What’s next? The timing of a transition is still up in the air.
- Overall, the questions raise a key point: With the pandemic in its third calendar year, the EUA policies have needed to become more complex and nuanced than ever before, as the EUA authority has been wielded in unprecedented ways by the FDA, and within OHT7 in particular. The EUA pathway was not designed to usher hundreds of individual products onto the market for an extended time.Hence, the agency has had to figure out on the fly how EUA policies can accommodate changing needs and technologies.
- Developers are anxiously awaiting news on the transition timing. In December 2021, the FDA issued two transition-related guidance documents that outline a preliminary plan for moving away from emergency-time authorities and into regular regulatory compliance. The first relates to products currently marketed under enforcement discretion, which are tied to HHS’ formal Public Health Emergency (PHE) declaration. The second, and likely more relevant to diagnostic developers, relates to the EUA authority, which is tied to the withdrawal of the EUA declaration –notably a separate authority from the PHE itself.
- Lowe provided limited insight on the call. “We can’t anticipate when the public health emergency will end. We had mentioned previously… both that we don’t know when the public health emergency will end and that we are working on a transition plan.” Notably, the transition plans were issued as draft guidance documents and are open for public comment.
- However, there are some factors to consider. As AgencyIQ previously noted, the EUA transition guidance document indicates that the agency will have time to review and consider public comment on the draft guidance before the policy will be needed (i.e., before the EUA declaration will be withdrawn). The opportunity for public comment indicates that FDA’s may not have an imminent plan for withdrawal. Second, Lowe today reminded developers that all EUAs are in effect until withdrawn, and referred developers back to the still-standing EUAs for products related to Zika and Ebola, noting that the EUA declaration has never been formally withdrawn for those emergencies.

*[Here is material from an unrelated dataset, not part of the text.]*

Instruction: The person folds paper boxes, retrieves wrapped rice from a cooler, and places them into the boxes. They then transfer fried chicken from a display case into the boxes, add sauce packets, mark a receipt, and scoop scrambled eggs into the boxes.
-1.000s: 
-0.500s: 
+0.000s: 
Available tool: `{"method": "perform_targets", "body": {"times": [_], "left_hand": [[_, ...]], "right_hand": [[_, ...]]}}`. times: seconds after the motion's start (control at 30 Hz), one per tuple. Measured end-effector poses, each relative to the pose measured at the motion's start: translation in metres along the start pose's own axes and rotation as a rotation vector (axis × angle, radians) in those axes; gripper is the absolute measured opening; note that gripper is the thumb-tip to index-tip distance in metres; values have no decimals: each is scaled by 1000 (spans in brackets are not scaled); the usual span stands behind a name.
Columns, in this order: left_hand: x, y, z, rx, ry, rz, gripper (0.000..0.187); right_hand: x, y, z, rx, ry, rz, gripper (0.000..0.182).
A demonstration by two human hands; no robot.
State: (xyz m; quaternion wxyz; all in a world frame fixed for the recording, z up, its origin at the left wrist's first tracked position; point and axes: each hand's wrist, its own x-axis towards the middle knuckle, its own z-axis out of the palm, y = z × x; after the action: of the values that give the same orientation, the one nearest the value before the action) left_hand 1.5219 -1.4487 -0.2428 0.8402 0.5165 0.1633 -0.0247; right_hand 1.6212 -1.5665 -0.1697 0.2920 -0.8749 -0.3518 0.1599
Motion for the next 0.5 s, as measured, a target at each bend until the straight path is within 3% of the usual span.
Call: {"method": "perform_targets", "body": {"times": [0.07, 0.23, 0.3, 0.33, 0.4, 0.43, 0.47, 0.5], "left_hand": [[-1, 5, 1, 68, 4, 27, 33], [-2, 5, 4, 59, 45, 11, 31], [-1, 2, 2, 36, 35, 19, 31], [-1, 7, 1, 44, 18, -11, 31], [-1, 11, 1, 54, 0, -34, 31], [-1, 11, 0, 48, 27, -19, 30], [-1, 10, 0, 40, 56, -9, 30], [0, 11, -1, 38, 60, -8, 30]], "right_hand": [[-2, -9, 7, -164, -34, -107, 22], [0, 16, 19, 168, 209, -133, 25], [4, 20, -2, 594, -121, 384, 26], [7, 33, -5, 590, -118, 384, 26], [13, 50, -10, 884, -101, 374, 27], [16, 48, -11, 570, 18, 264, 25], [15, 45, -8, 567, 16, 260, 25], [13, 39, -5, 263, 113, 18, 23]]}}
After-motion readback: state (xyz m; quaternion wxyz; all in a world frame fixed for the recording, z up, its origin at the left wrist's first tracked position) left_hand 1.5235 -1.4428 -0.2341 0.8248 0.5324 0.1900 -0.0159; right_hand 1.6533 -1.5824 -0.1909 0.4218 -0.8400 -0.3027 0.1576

- However, the experience with Zika and Ebola products is likely not going to be informative in the long run. As noted above, the Covid-19 pandemic resulted in an unprecedented use of the EUA authority at FDA. For example, while the Zika virus EUA declaration was issued in 2016 and has yet to be withdrawn, there are only 16 EUAs for molecular assays intended to detect Zika. By contrast, there are currently 269 EUAs listed for Covid-19 molecular diagnostics. Further, the EUAs for Zika products have all been issued to established entities such as the CDC and established diagnostic firms, while many Covid-19 EUAs have gone to entirely new market entrants. In general, it’s unlikely that the FDA will let the EUA declaration for Covid-19 products remain on the books for several years after the immediate threat is over, as evidenced by the issuance of the transition guidance documents.
- A wait-and-see approach. The FDA’s recommendations about when to prioritize submitting a formal market access application have changed as the Covid-19 pandemic has changed. For example, before the delta and omicron variants hit, CDRH leadership was urging developers to submit their market access applications early, in order to avoid a flood of submissions once the declaration was withdrawn. However, the recent surges again meant that the EUA system was prioritized, in order to respond to the changing needs of the pandemic. While CDC’s data demonstrates that the current ,case surge is resolving, it’s not clear when – or if – another variant will hit, or what the U.S. federal response will be in that situation. With the pandemic still representing a dynamic public health situation, the PHE is unlikely to be allowed to expire soon, since many additional policies are tied to that authority. As for the EUA declaration, the FDA does have some flexibility over that decision, but given the significant ongoing capacity challenges at CDRH it’s likely that they will prioritize a lengthier transition to avoid overburdening staff.